Обожание, восхищение относились только к моему физическому существу, а отторжение – к социальному положению. В отличие от моего друга, чьи амбиции были всецело направлены на то, чтобы познать, покорить, ощутить, привязать к себе, овладеть другим человеческим существом, мою потребность в познании и овладении питала не жажда присвоить другого во всей его полноте, не исступленное стремление отождествиться с ним вплоть чуть ли не до самоуничтожения, – я ограничивался лишь желанием упорядочить свое положение. Каждому из нас не хватало второй половины. У меня был дом, но не было родины, у него была родина, но не было дома.

Но в самоограничении, которое требовалось мне для достижения своей цели, я был не менее безрассуден, чем мой друг. Это самоограничение дало мне свободу. Естественное влечение других я использовал как средство, и в то же время ограничивал те свои влечения, которые не вписывались в нужную мне картину и могли помешать в достижения моих целей. Это все, что можно сказать в мое нравственное оправдание. Я никогда не требовал от другого больше того, что мог дать ему сам. Скорее удовлетворялся меньшим. Я приучил себя к такой беспощадной трезвости, которая исключает возможность любви. Мое первое приключение в сфере эротических наслаждений наверняка повлияло на все последующие, но оно было только частью процесса. Человек, вынужденный использовать себя в качестве инструмента, остается инструментом и для другого. По своему характеру мое первое приключение полностью соответствовало характеру моих устремлений. Нет, я был не настолько глуп и бесчувствен, чтобы полностью истребить в себе потребность в любви. Просто я не имел в любви никакого опыта, она застала меня врасплох, потому что до этого мне важен был опыт взаимосвязей с людьми и миром. Так и выглядит дебет-кредит в бухгалтерской книге моей жизни.

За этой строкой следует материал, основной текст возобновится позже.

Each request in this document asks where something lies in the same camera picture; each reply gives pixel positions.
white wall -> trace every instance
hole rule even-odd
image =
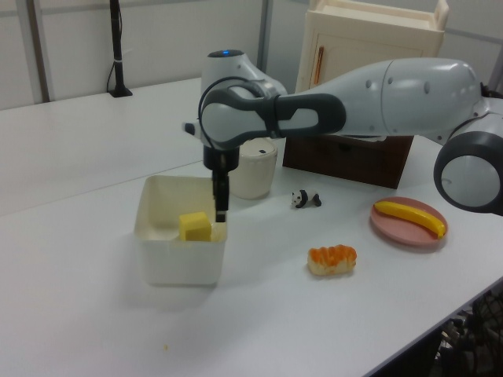
[[[51,100],[105,92],[113,62],[108,4],[108,0],[39,0]],[[124,78],[130,89],[198,77],[204,57],[219,49],[242,49],[251,61],[257,60],[262,0],[120,0],[120,4]]]
[[[0,1],[0,110],[41,101],[24,10],[16,0]]]
[[[433,12],[437,0],[372,0],[373,4]],[[447,0],[450,15],[441,57],[470,63],[486,84],[496,85],[503,65],[501,0]],[[266,73],[295,90],[309,0],[273,0],[270,7]]]

toy banana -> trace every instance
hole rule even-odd
[[[432,214],[423,210],[388,201],[374,203],[374,207],[382,214],[389,214],[396,218],[402,218],[403,220],[411,221],[424,226],[426,229],[430,229],[437,235],[439,240],[446,234],[445,224]]]

toy panda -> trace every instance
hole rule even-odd
[[[297,192],[292,192],[292,204],[296,208],[302,208],[310,200],[313,201],[316,207],[321,206],[320,196],[314,190],[300,190]]]

yellow sponge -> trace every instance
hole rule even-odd
[[[204,212],[181,214],[180,238],[184,241],[211,241],[211,223]]]

pink plate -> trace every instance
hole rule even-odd
[[[447,227],[447,221],[442,216],[442,214],[440,214],[435,208],[432,208],[427,204],[420,202],[419,200],[404,198],[401,196],[383,198],[379,201],[382,200],[405,204],[407,206],[415,207],[417,209],[428,212],[429,214],[432,214],[433,216],[441,220],[446,225],[446,234],[449,230],[449,228]],[[415,224],[411,221],[403,220],[401,218],[395,218],[387,214],[381,214],[376,210],[376,208],[374,208],[374,206],[372,206],[372,210],[370,210],[370,220],[382,233],[400,243],[407,243],[414,246],[427,246],[440,241],[437,238],[437,235],[429,229],[426,229],[425,227]]]

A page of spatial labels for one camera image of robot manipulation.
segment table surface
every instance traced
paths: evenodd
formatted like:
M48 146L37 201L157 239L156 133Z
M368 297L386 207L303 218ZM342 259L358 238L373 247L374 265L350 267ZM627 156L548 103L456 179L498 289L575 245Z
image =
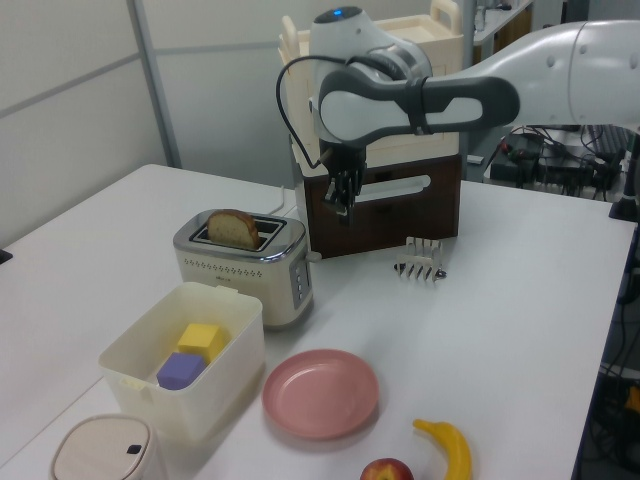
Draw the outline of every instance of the table surface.
M285 192L281 213L295 204ZM101 378L98 355L181 282L180 227L212 208L267 213L281 200L276 187L147 166L7 247L0 465Z
M2 328L13 340L3 347L18 352L20 343L25 355L44 358L25 360L20 375L1 367L3 386L12 387L0 397L5 459L33 438L0 469L1 479L46 478L73 425L118 411L97 357L179 283L175 231L220 198L260 211L256 201L269 210L278 194L144 167L8 248L16 258L6 264L11 270L0 267L0 292L14 318ZM205 444L162 437L170 478L358 478L380 457L401 459L417 479L442 478L446 458L413 432L414 418L457 425L476 480L570 478L634 228L609 219L608 209L463 182L459 235L444 242L447 279L398 278L392 266L401 248L312 265L312 315L266 334L265 377L301 351L350 351L378 376L376 415L345 438L305 441L274 427L256 392ZM157 235L148 239L151 230ZM55 241L42 248L44 239ZM40 328L46 332L34 333ZM43 349L47 335L56 340L53 362ZM68 350L78 342L81 349ZM37 370L43 364L53 365L48 377Z
M473 44L477 47L482 45L486 40L491 39L493 41L493 35L509 23L516 15L522 12L525 8L533 3L534 0L517 0L512 3L511 10L487 10L487 16L485 20L484 30L476 32L473 35Z

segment toaster slot
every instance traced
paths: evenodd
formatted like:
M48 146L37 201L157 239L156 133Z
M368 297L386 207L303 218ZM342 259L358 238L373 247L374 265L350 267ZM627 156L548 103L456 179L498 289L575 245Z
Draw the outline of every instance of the toaster slot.
M256 250L251 250L256 252L263 250L267 245L269 245L271 240L273 240L278 235L280 230L282 230L284 226L287 224L287 222L285 222L284 220L260 217L256 215L253 215L253 219L256 222L256 228L258 229L258 236L260 237L260 246ZM189 238L189 241L196 242L196 243L204 243L208 245L219 245L209 240L208 233L209 232L207 231L207 224L205 223L191 236L191 238ZM237 247L229 247L228 245L219 245L219 246L223 246L227 248L237 248Z

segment bread slice
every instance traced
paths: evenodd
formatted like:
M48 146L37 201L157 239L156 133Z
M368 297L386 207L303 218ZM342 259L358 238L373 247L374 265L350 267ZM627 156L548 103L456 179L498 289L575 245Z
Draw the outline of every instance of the bread slice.
M253 217L239 210L217 210L207 220L209 240L230 247L256 250L260 237Z

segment small toast rack
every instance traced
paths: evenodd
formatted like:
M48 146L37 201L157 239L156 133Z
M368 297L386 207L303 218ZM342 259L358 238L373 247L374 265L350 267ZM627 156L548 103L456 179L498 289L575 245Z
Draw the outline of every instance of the small toast rack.
M406 275L407 278L415 275L423 280L430 276L431 280L447 278L447 273L442 269L442 242L426 238L407 237L405 253L396 256L395 270L398 276Z

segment white lid
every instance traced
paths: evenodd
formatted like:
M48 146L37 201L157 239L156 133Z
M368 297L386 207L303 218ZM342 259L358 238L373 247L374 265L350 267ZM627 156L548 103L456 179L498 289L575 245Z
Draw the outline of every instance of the white lid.
M69 432L53 461L55 480L123 480L147 451L150 432L140 420L122 416L88 419Z

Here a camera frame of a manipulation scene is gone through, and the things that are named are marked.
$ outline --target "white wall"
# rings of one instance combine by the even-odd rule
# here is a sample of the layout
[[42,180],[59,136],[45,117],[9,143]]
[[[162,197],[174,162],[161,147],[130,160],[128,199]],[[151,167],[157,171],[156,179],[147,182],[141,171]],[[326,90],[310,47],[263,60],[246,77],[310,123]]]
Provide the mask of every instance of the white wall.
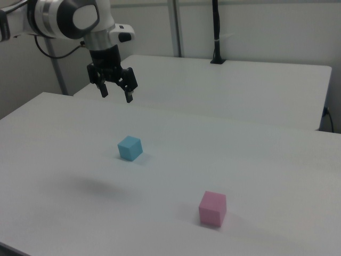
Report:
[[0,119],[42,92],[61,90],[50,59],[37,50],[34,38],[0,43]]
[[[120,46],[122,60],[131,54],[174,56],[167,4],[139,7],[118,5],[112,8],[111,12],[116,23],[129,24],[136,33],[134,41]],[[77,46],[78,41],[54,39],[52,44],[56,54],[61,55]],[[86,49],[80,49],[58,62],[70,95],[74,95],[90,83],[86,66],[92,61]]]
[[[220,5],[220,17],[221,35],[234,33],[221,45],[230,60],[331,66],[327,105],[341,132],[341,3]],[[180,19],[185,57],[212,58],[212,7],[181,5]]]

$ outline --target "white table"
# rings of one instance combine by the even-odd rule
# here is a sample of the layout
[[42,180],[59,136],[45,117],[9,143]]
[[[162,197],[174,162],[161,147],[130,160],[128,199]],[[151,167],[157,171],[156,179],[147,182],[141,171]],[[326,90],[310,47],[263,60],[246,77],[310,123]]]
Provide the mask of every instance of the white table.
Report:
[[[326,66],[133,55],[139,87],[135,106],[317,130],[320,127],[331,68]],[[107,83],[103,99],[90,84],[75,97],[124,103],[124,93]]]
[[[339,134],[44,93],[0,121],[0,145],[0,241],[30,255],[341,251]],[[227,196],[220,229],[199,224],[205,190]]]

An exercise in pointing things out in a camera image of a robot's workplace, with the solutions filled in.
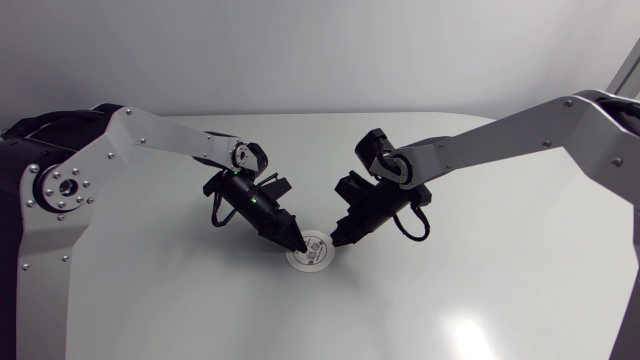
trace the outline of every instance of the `aluminum arm link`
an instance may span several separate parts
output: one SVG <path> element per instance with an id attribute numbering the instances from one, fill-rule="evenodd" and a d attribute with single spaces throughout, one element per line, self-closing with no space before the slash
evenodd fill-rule
<path id="1" fill-rule="evenodd" d="M 640 109 L 635 100 L 589 90 L 558 98 L 453 137 L 425 139 L 376 159 L 370 172 L 411 189 L 469 166 L 563 147 L 592 180 L 634 205 L 634 249 L 640 261 L 640 137 L 607 112 L 603 99 Z M 614 344 L 612 359 L 640 356 L 640 272 Z"/>
<path id="2" fill-rule="evenodd" d="M 55 148 L 29 141 L 30 146 L 38 144 Z M 259 170 L 257 158 L 240 138 L 198 131 L 131 107 L 115 111 L 105 132 L 65 161 L 24 168 L 16 264 L 17 359 L 66 358 L 71 250 L 89 225 L 100 187 L 124 170 L 133 145 L 189 155 L 234 171 Z M 65 184 L 76 185 L 72 196 L 59 190 Z"/>

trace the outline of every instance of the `round sticker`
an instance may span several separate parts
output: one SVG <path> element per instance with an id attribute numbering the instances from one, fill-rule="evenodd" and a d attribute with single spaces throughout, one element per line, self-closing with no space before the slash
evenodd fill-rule
<path id="1" fill-rule="evenodd" d="M 320 231 L 305 230 L 302 232 L 302 238 L 307 244 L 307 252 L 287 251 L 289 264 L 303 272 L 316 272 L 326 268 L 336 253 L 331 237 Z"/>

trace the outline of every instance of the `robotic arm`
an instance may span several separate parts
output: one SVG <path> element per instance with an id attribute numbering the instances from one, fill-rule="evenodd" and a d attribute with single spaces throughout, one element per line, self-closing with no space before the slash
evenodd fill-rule
<path id="1" fill-rule="evenodd" d="M 393 217 L 413 240 L 429 235 L 420 210 L 431 201 L 425 182 L 449 172 L 555 147 L 564 147 L 591 179 L 634 205 L 634 247 L 640 259 L 640 103 L 600 91 L 558 98 L 453 137 L 429 138 L 395 149 L 376 129 L 356 147 L 375 186 L 355 172 L 336 191 L 350 205 L 338 221 L 333 244 L 359 241 Z M 425 235 L 409 235 L 396 213 L 411 204 L 425 225 Z M 614 344 L 612 359 L 640 354 L 640 272 Z"/>
<path id="2" fill-rule="evenodd" d="M 88 227 L 101 186 L 127 166 L 132 145 L 192 156 L 222 169 L 212 222 L 240 212 L 259 234 L 306 251 L 295 216 L 277 199 L 291 187 L 274 174 L 254 180 L 268 160 L 259 145 L 202 132 L 132 107 L 103 104 L 24 119 L 0 142 L 0 353 L 7 359 L 64 359 L 71 249 Z M 222 199 L 233 207 L 217 220 Z"/>

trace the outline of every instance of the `white wall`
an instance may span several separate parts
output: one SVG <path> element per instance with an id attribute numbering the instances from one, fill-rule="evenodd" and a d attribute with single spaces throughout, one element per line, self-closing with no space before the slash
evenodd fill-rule
<path id="1" fill-rule="evenodd" d="M 637 0 L 5 0 L 0 125 L 100 102 L 161 115 L 499 117 L 605 88 Z"/>

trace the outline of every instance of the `white tabletop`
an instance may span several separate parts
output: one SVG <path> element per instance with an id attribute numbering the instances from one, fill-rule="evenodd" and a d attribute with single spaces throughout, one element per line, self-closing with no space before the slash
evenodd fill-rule
<path id="1" fill-rule="evenodd" d="M 369 178 L 354 147 L 395 146 L 489 120 L 456 114 L 176 118 L 259 143 L 293 189 L 301 230 L 346 215 L 334 187 Z M 455 171 L 427 184 L 431 235 L 392 221 L 302 273 L 241 216 L 210 223 L 191 158 L 136 148 L 104 187 L 73 250 L 70 359 L 605 359 L 637 261 L 632 207 L 562 149 Z M 420 232 L 410 211 L 401 218 Z"/>

В действительности именно посещение Ракоши побудило меня к тому, чтобы подать заявление о приеме в военную школу. Я не понимал, да и сегодня не понимаю, как могло случиться, что я был избран на эту роль, но раз был избран, значит, может случиться все, даже невозможное. Я не понимал, как такое могло случиться, потому что знал, что перед тем как вызвать меня в кабинет директора, они должны были выяснить мое социальное происхождение. А если по каким-то причинам не сделали этого, почему оставили без внимания недвусмысленное предостережение директора? Укоризненный жест его пальца, указывающего на черный прямоугольник в классном журнале, и то, как он показывает журнал всем присутствующим, запомнились мне навсегда. Так клеймят крупный рогатый скот – не из каких-то там убеждений, а просто чтобы можно было одно животное отличить от другого.